**Prompt**
Your answer must be the full listing, reproduced exactly, minus any pictures.

**Source material**
::::
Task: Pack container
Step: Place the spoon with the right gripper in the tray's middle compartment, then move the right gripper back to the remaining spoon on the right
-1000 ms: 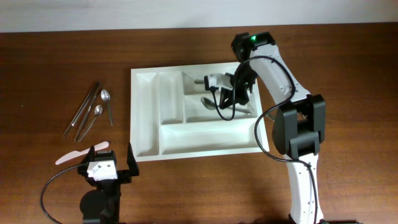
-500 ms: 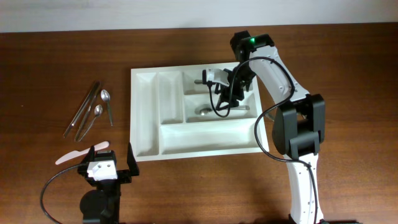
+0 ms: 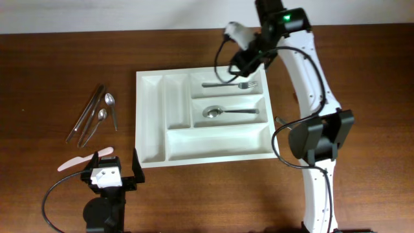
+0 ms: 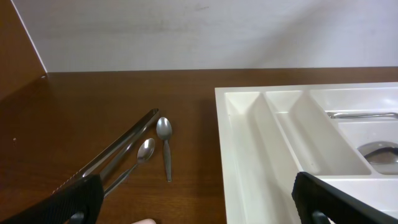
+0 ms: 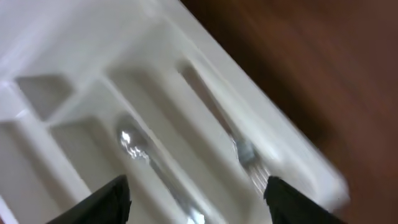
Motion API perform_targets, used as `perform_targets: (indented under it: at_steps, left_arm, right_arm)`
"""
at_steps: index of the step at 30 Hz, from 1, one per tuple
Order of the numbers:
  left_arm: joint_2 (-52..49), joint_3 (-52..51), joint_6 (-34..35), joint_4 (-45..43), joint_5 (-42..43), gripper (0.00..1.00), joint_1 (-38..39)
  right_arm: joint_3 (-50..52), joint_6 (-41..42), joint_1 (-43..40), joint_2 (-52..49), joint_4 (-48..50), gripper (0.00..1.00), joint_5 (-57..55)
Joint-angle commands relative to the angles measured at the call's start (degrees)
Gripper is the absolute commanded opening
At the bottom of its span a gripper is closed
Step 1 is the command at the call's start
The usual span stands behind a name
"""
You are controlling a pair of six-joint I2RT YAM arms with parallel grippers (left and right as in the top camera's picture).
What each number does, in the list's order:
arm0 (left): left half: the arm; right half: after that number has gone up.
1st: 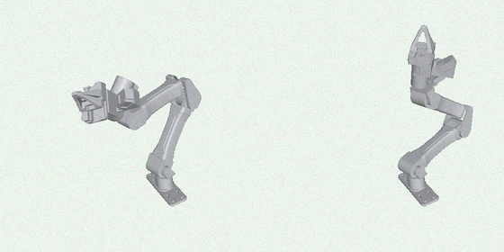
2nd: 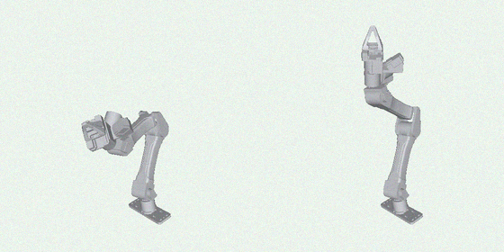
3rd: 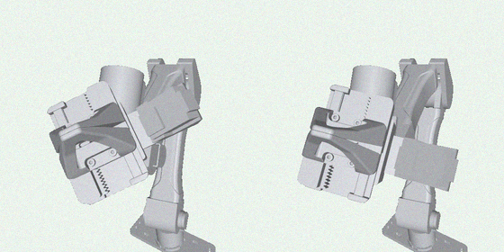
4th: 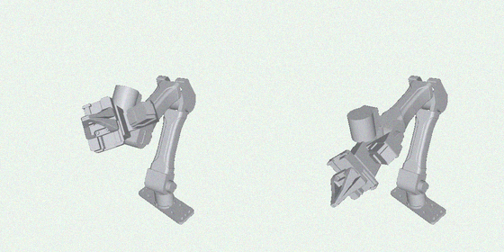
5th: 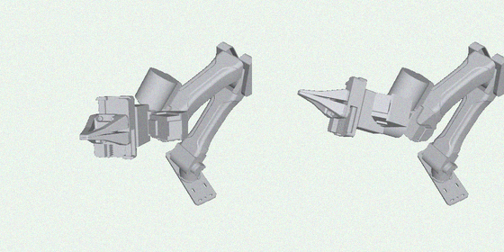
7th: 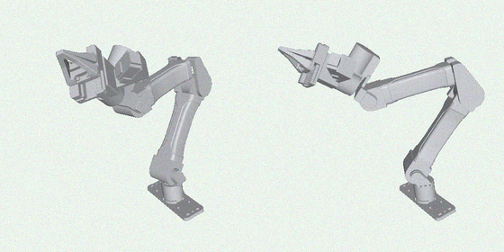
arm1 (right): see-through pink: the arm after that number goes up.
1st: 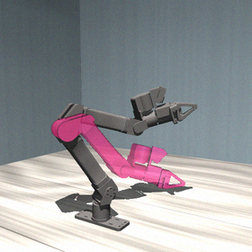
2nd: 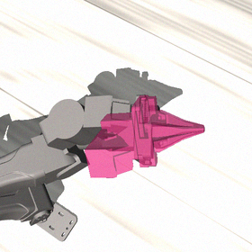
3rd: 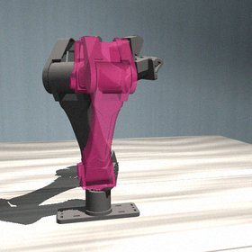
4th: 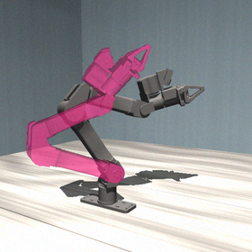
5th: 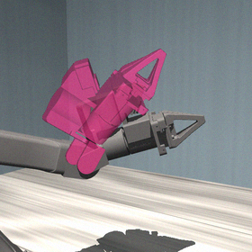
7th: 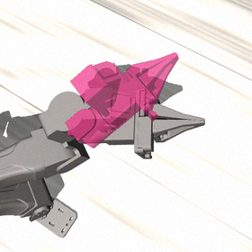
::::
**Response to the exercise**
Task: Pack container
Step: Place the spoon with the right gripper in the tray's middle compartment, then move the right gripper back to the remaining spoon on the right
-1000 ms: 
-500 ms: 
+0 ms: 
+0 ms: 
+0 ms: 
Motion API perform_targets, used as `perform_targets: (indented under it: at_steps, left_arm, right_arm)`
"""
at_steps: index of the step at 30 Hz, from 1, one per tuple
Order of the numbers:
  left_arm: joint_2 (-52..49), joint_3 (-52..51), joint_6 (-34..35), joint_4 (-45..43), joint_5 (-42..43), gripper (0.00..1.00), joint_1 (-38..39)
  right_arm: joint_3 (-50..52), joint_6 (-41..42), joint_1 (-43..40), joint_2 (-52..49), joint_4 (-48..50), gripper (0.00..1.00), joint_5 (-57..55)
Joint-angle commands relative to the angles measured at the call's start (degrees)
Gripper is the absolute commanded opening
At the bottom of its span a gripper is closed
Step 1 is the command at the call's start
The usual span stands behind a name
"""
You are controlling a pair of six-joint I2RT YAM arms with parallel grippers (left and right as in the top camera's picture).
What each number does, in the list's order:
arm0 (left): left half: the arm; right half: after that number has gone up.
1st: 
2nd: 
3rd: 
4th: 
5th: 
7th: 
arm1 (right): see-through pink: the arm after that number goes up.
1st: 
2nd: 
3rd: 
4th: 
5th: 
7th: 

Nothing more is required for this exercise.